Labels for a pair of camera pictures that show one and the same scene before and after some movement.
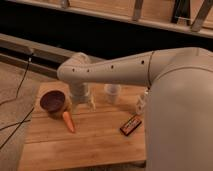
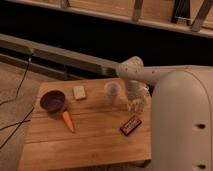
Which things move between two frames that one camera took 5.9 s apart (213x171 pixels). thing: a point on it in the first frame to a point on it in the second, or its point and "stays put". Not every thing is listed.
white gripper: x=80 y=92 to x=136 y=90
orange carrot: x=68 y=120 stays put
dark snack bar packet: x=130 y=125 stays put
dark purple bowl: x=52 y=100 stays put
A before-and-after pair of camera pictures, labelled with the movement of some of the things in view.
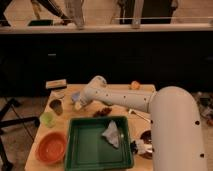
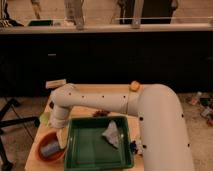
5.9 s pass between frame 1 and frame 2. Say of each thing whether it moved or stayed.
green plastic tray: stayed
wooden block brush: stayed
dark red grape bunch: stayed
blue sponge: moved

EXERCISE:
Only the lines of the data holding the string "before" are wanted; copy each of them.

SOLVED PROBLEM:
Labels for a pair of camera pictures that show one and the same scene before and after some movement.
A before-and-after pair of camera pictures, labelled with the movement of some of the things in view.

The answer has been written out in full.